| HN Mirror

Y	Hacker News new \| ask \| show \| jobs


	by lostmsu 53 days ago
	Before batching. The slowdown is because the model does not fit the xRAM so experts will have to be read from SSD on every forward pass. That's why it is impractically slow. Batching could allow you to generate 10 tokens for 10 different conversations at the time, but it also means that you need to load different experts for different tokens, so it does not help as much as it does for dense models.

1 comments

fc417fc802 53 days ago

But IIUC the point is that each expert gets used for more than just the one token. So yes, the tps of a given thread takes a hit because now you're sometimes going to schedule in unrelated experts and it will have to pause. But overall you're utilizing the hardware much more efficiently and so in aggregate there's a speedup.

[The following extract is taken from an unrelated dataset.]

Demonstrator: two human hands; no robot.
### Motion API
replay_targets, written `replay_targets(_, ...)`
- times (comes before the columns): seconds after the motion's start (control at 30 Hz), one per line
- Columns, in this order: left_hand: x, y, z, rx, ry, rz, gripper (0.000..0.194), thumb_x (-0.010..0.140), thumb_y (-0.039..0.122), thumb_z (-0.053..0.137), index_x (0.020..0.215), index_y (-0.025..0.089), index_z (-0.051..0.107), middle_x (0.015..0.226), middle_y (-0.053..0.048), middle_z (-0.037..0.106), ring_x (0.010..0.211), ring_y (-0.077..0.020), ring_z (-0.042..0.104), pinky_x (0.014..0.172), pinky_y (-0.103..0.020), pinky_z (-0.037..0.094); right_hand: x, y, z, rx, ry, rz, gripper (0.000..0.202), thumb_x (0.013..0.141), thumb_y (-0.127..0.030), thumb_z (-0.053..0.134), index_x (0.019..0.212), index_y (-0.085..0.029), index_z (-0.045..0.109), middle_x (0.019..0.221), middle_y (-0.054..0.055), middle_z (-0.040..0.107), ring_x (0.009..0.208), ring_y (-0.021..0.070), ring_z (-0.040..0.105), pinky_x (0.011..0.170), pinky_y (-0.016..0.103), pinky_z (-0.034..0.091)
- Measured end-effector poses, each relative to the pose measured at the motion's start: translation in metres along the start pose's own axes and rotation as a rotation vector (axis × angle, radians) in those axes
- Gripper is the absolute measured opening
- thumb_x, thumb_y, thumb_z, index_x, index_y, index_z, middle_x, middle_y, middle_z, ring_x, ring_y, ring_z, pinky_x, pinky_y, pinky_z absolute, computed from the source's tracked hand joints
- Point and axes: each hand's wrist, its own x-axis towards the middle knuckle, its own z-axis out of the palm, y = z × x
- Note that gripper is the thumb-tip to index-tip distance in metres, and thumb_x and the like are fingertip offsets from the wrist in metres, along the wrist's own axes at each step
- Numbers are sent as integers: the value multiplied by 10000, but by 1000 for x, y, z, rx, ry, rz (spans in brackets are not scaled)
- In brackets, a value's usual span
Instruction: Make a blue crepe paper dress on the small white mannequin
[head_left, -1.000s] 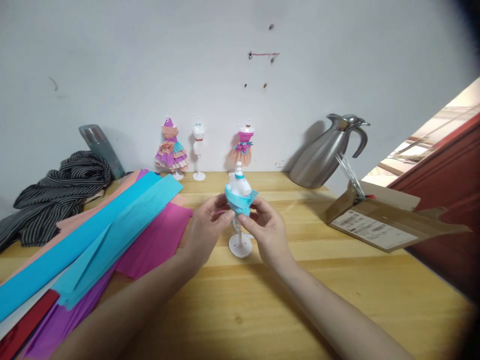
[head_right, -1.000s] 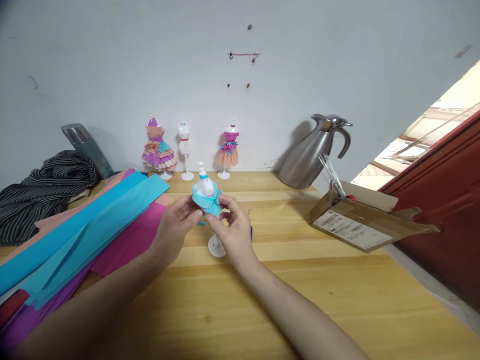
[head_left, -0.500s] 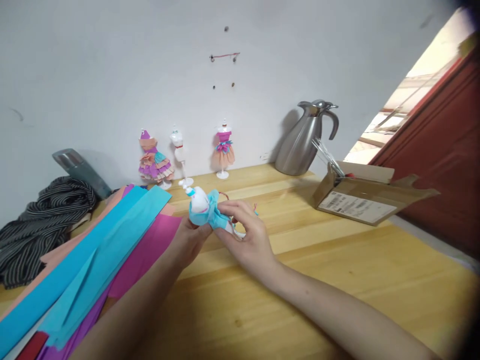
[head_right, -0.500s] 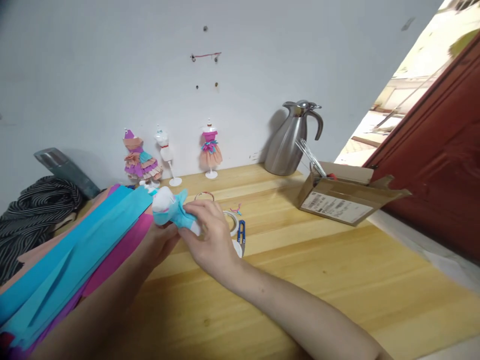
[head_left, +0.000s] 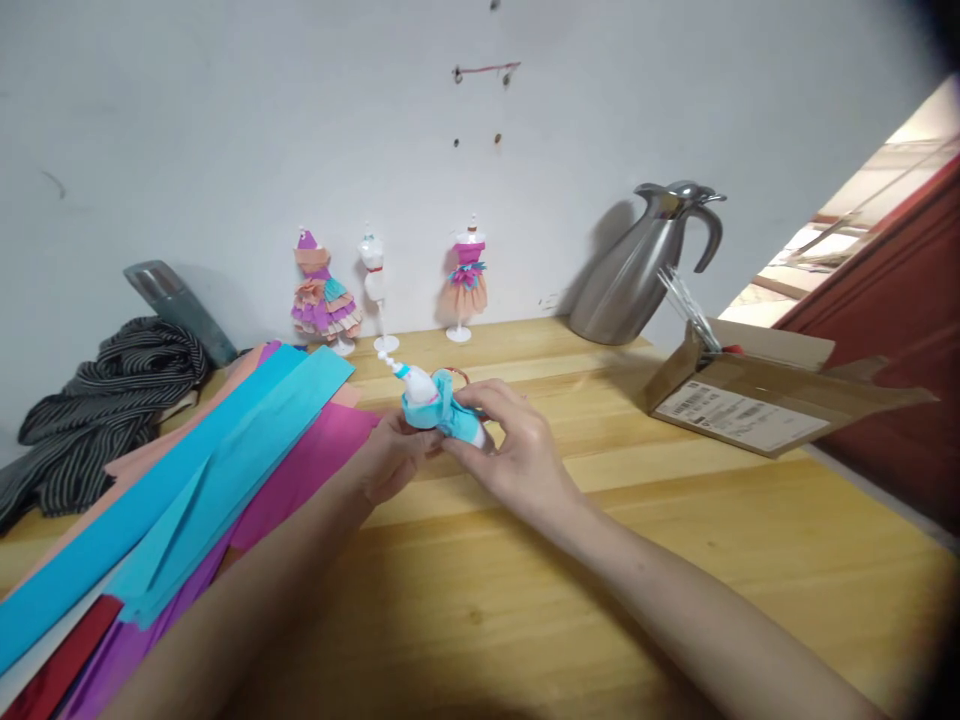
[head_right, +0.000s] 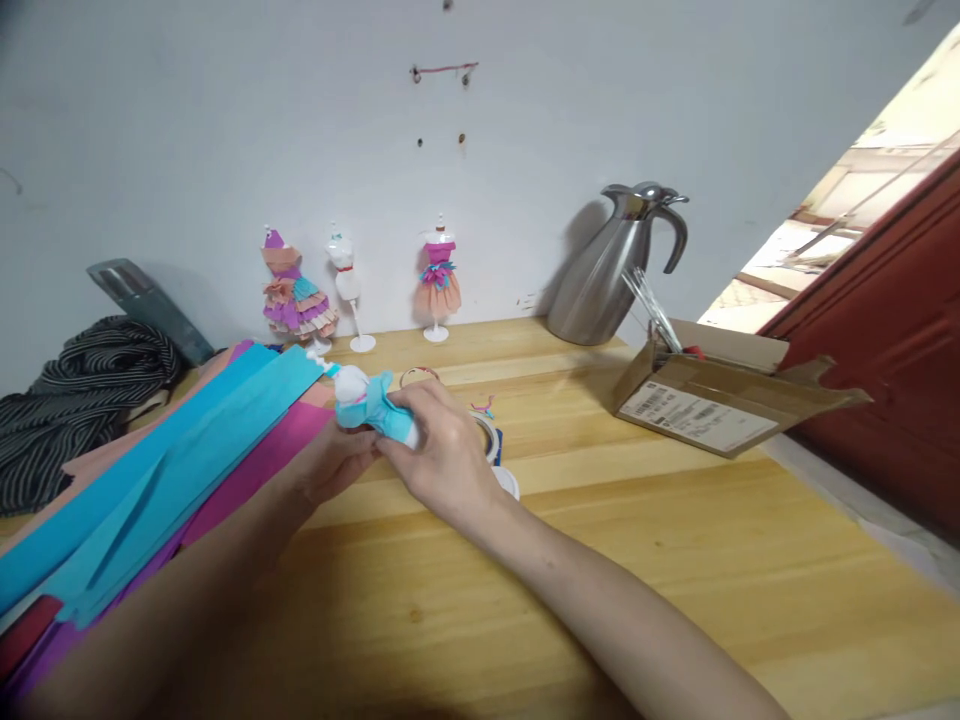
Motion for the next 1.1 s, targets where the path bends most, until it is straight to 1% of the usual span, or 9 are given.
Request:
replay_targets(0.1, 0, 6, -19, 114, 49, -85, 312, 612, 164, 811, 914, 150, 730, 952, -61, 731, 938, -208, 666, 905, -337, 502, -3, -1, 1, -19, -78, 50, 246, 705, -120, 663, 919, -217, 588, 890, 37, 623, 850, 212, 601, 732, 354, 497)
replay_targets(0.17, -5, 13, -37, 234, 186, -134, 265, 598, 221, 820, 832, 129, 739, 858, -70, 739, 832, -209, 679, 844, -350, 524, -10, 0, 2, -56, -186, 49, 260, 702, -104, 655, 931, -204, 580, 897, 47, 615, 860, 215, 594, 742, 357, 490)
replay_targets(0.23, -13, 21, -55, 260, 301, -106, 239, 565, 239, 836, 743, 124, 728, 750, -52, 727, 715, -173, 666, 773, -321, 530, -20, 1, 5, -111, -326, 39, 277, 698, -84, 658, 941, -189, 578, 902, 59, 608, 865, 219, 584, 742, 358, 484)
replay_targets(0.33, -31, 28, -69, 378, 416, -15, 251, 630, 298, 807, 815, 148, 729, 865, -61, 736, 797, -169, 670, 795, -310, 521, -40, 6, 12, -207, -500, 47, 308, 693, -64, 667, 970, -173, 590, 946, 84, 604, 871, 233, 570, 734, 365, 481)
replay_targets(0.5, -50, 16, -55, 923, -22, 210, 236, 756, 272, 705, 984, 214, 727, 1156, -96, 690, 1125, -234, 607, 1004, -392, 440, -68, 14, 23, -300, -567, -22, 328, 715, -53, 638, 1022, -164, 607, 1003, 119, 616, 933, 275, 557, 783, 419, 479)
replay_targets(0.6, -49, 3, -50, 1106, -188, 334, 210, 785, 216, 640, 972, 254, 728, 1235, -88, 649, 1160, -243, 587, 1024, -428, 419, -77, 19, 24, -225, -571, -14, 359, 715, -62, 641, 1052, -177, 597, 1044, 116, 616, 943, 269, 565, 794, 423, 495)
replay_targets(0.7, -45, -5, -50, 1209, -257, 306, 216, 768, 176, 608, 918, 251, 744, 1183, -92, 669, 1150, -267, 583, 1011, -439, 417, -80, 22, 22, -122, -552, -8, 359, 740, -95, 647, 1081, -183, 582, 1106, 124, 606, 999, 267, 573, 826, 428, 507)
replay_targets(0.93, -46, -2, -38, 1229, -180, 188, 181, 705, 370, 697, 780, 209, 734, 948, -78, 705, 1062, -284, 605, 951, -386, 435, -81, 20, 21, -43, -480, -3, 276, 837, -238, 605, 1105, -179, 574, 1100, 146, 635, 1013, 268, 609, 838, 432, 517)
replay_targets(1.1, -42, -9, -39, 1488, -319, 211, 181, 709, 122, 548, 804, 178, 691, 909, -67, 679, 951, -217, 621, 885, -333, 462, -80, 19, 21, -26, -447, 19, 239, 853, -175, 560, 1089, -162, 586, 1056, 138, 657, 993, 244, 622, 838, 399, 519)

On top of that (as previously pointed out by zoz) for a single user running a single overarching task the choice of experts is expected to be highly biased.

link

lostmsu 53 days ago

> the choice of experts is expected to be highly biased

Why? Why do you think that's the case? Part of the training is balancing load between experts.

> so in aggregate there's a speedup.

Yes. 2x. Over theoretical under 1 tok/s

link

fc417fc802 53 days ago

> Why do you think that's the case? Part of the training is balancing load between experts.

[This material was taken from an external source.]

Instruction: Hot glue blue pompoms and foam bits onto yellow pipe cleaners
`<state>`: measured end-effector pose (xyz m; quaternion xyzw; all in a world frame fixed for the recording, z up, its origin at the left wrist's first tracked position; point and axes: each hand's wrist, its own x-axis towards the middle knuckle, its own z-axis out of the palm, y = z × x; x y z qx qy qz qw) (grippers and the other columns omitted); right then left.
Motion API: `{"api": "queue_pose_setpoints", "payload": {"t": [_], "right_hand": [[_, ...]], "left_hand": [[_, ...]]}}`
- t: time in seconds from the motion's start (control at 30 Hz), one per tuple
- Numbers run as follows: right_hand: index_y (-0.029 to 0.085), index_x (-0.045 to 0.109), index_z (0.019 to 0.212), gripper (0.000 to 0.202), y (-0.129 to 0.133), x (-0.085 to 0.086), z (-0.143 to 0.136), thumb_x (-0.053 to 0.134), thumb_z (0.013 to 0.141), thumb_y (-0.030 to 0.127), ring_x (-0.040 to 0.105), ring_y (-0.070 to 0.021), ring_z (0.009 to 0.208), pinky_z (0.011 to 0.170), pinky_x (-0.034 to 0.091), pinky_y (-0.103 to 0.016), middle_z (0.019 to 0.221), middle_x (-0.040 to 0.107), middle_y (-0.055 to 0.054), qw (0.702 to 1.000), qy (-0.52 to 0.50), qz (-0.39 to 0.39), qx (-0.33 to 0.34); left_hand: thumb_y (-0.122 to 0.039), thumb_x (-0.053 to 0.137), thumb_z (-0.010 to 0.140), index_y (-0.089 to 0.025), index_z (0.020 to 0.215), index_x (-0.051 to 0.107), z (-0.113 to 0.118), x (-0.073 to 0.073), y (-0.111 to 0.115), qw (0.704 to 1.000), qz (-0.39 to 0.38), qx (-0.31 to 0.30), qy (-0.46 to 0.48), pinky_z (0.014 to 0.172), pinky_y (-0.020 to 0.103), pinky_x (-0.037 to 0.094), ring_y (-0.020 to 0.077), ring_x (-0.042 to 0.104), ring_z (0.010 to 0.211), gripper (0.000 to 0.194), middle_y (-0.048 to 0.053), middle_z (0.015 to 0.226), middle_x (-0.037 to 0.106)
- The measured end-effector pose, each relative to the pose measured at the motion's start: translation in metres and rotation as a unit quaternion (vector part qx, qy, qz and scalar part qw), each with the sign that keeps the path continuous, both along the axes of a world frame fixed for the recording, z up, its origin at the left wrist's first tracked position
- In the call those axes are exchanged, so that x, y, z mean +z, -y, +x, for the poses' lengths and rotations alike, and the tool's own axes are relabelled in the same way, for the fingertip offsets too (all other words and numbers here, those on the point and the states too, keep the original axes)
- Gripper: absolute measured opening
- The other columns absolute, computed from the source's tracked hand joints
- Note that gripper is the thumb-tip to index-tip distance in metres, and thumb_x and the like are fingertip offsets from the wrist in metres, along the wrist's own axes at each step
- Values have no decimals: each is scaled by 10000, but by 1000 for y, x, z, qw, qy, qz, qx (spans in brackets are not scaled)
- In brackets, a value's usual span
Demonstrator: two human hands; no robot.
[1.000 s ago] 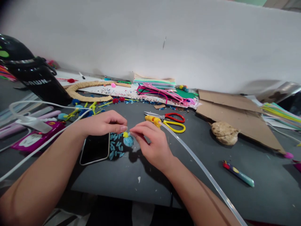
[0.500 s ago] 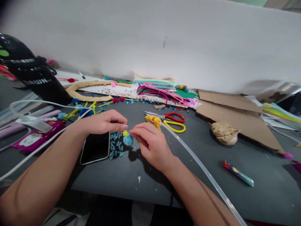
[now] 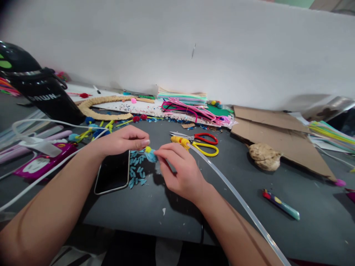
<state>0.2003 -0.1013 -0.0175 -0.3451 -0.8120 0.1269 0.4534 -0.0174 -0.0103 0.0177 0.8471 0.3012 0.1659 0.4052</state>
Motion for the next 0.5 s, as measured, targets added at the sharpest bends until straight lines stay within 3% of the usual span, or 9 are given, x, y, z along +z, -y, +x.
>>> {"api": "queue_pose_setpoints", "payload": {"t": [0.2, 0.5], "right_hand": [[222, 632, 1109, 280, 5, 4, -4, 540, 870, 110, 613, -223, 1045, 940, 505, -406, 1101, 641, -86, 997, -49, -25, -57], [216, 603, 1187, 290, 6, -4, -9, 600, 900, 262, 651, -214, 1013, 896, 559, -369, 1149, 667, -89, 973, -143, -172, -59]], "left_hand": [[-423, 540, 891, -147, 637, 561, 1, 5, 3, 998, 57, 36, 17, 500, 199, 308, 86, 395, 542, 376, -21, 569, 461], [-384, 617, 833, -175, 684, 669, 1, 11, 15, 992, 78, 70, 69, 467, 217, 294, 93, 399, 514, 262, -12, 560, 524]]}}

That is a fair point. That expectation may have been misplaced on my part. I'm not sufficiently familiar with the details of MoE training.

> The slowdown is because the model does not fit the xRAM so experts will have to be read from SSD on every forward pass.

> 20+ tokens per second of 27B before any batching.

Does the model fit in RAM or not? What is your justification for your stated expectation that the unbatched model will perform 20x faster than the aggregate tps (note, not the single stream tps) of the batched model?

My expectation is that if the unbatched model is 20 tps and batching provides a 2x speedup then each individual stream will be slower but the aggregate throughput should rise to 40 tps. What do you believe me to be missing here?

link

lostmsu 52 days ago

27B does, the op was talking about consumer use of DS v4 Flash, that's 160GB.

link

zozbot234 51 days ago

It has been quantized to 80GB (2-bit quantization for experts) with limited degradation. Certainly competitive with a 27B model, and especially useful in a size range where few "native" models exist.

link

lostmsu 51 days ago

> (2-bit quantization for experts) with limited degradation. Certainly competitive with a 27B model

Uh-huh...

link

zozbot234 52 days ago

> Why? Why do you think that's the case? Part of the training is balancing load between experts.

The training balances expert choice across the entire scope of the model. Experiments have consistently shown that within a given session or topic (taken in a broad sense) expert choice is biased in a way that's likely to make caching useful and reuse across a user-specific batch realistic.

link